• **Problem requirements**
Find "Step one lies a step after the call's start" and "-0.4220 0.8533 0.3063" in the records below. Copy the lines holding them and every line between, exactly, and no others.

======== Supplied records

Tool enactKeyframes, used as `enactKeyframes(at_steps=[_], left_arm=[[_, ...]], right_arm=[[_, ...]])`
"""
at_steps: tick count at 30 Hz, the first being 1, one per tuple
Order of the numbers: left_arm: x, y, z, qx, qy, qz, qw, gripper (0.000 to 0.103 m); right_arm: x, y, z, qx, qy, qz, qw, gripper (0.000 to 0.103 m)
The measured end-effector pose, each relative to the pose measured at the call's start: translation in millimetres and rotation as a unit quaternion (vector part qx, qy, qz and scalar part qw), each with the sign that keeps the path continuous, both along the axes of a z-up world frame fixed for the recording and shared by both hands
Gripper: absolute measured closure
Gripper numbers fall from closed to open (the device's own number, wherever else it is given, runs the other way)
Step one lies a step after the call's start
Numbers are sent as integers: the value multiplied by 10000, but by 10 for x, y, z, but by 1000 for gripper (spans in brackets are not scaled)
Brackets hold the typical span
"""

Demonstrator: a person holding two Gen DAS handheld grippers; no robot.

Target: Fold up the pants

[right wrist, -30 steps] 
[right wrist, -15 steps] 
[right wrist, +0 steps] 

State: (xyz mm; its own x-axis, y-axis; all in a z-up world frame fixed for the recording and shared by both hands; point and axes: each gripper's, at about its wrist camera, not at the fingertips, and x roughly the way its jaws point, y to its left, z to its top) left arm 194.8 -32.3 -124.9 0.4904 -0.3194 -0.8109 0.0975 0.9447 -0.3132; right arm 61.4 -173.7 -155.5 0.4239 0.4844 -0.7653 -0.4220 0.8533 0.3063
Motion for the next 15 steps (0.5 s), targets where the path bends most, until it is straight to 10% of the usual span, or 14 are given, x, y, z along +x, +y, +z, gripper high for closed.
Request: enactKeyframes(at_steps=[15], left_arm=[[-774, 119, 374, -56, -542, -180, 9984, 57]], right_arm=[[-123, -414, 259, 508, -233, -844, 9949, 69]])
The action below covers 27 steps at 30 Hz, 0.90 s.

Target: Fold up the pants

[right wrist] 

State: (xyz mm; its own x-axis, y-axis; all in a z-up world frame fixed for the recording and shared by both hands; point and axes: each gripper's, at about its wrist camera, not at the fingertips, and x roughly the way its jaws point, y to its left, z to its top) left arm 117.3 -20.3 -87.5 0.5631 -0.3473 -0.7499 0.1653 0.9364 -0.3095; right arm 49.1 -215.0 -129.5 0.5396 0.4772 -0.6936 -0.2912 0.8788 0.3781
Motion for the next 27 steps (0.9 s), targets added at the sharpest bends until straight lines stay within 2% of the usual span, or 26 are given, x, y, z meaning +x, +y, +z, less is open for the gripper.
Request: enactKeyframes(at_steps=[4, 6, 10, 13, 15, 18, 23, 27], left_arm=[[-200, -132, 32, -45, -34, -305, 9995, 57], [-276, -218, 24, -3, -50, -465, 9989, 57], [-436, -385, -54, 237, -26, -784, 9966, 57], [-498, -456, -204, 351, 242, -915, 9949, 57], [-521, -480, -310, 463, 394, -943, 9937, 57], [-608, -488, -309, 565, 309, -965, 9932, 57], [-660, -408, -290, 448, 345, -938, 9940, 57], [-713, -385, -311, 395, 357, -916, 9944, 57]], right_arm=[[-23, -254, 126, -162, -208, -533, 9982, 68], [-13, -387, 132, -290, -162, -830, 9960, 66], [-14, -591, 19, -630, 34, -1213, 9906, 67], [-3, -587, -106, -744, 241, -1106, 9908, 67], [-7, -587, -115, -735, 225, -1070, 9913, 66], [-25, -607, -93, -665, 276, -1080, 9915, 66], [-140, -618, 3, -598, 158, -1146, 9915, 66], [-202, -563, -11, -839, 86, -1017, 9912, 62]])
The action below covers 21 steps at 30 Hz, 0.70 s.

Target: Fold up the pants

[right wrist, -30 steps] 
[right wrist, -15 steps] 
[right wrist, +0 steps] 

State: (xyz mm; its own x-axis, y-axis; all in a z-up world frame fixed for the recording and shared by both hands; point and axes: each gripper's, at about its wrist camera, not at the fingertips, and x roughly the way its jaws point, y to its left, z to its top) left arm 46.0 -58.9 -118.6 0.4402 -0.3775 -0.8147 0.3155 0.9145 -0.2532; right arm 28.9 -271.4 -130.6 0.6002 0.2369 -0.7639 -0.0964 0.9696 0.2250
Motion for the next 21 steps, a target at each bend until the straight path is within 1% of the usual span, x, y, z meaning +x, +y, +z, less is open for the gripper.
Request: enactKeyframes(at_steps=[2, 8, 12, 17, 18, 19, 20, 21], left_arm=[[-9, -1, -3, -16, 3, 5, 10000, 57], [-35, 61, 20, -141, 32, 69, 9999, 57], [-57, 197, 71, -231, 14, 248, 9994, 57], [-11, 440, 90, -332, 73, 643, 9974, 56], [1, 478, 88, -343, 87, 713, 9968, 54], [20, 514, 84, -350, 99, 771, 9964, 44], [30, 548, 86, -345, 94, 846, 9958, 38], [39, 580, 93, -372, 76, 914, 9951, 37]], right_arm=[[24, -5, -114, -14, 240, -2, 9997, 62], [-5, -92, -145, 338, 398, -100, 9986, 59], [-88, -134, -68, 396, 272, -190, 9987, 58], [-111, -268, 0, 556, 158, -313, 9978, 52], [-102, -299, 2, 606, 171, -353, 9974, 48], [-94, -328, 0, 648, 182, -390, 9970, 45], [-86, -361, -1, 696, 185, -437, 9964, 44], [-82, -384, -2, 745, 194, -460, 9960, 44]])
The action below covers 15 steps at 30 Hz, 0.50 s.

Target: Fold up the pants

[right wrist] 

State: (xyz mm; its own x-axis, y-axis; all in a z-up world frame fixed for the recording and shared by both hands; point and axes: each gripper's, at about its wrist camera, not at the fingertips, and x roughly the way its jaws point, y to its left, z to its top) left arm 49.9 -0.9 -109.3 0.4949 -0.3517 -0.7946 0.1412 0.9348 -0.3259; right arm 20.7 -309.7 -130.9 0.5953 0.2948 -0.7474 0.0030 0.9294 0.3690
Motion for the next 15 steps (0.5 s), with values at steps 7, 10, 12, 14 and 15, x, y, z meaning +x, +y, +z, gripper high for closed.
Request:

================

• **Answer to the problem**
Step one lies a step after the call's start
Numbers are sent as integers: the value multiplied by 10000, but by 10 for x, y, z, but by 1000 for gripper (spans in brackets are not scaled)
Brackets hold the typical span
"""

Demonstrator: a person holding two Gen DAS handheld grippers; no robot.

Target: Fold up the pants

[right wrist, -30 steps] 
[right wrist, -15 steps] 
[right wrist, +0 steps] 

State: (xyz mm; its own x-axis, y-axis; all in a z-up world frame fixed for the recording and shared by both hands; point and axes: each gripper's, at about its wrist camera, not at the fingertips, and x roughly the way its jaws point, y to its left, z to its top) left arm 194.8 -32.3 -124.9 0.4904 -0.3194 -0.8109 0.0975 0.9447 -0.3132; right arm 61.4 -173.7 -155.5 0.4239 0.4844 -0.7653 -0.4220 0.8533 0.3063

No more output is needed.